(Source data begins)
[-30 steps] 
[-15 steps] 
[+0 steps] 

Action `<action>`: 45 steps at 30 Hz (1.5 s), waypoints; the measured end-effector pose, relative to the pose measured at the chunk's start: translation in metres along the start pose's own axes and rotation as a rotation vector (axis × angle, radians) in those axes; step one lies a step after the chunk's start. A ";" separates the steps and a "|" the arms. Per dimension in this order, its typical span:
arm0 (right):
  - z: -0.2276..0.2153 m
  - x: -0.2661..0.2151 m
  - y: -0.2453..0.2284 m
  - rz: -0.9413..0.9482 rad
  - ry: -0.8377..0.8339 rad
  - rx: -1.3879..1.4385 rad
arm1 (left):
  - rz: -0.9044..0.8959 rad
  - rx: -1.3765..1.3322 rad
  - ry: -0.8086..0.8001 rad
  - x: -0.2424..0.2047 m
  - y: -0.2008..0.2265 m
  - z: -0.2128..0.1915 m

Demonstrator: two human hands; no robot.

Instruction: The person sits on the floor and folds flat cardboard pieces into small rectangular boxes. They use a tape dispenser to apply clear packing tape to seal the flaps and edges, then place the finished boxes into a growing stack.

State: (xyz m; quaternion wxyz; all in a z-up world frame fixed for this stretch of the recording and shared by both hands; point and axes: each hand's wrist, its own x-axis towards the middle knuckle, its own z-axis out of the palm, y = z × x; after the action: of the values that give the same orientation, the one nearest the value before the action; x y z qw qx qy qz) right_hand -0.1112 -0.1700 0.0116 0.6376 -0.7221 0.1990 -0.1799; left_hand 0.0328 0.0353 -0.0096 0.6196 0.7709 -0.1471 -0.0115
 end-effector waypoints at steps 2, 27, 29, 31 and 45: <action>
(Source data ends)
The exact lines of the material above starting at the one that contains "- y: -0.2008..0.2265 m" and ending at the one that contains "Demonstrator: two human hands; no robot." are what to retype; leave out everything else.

*Response to this exercise:*
  - y: -0.2008..0.2265 m
  - z: -0.2128..0.1915 m

Demonstrator: two human hands; no robot.

Output for the exercise is now complete.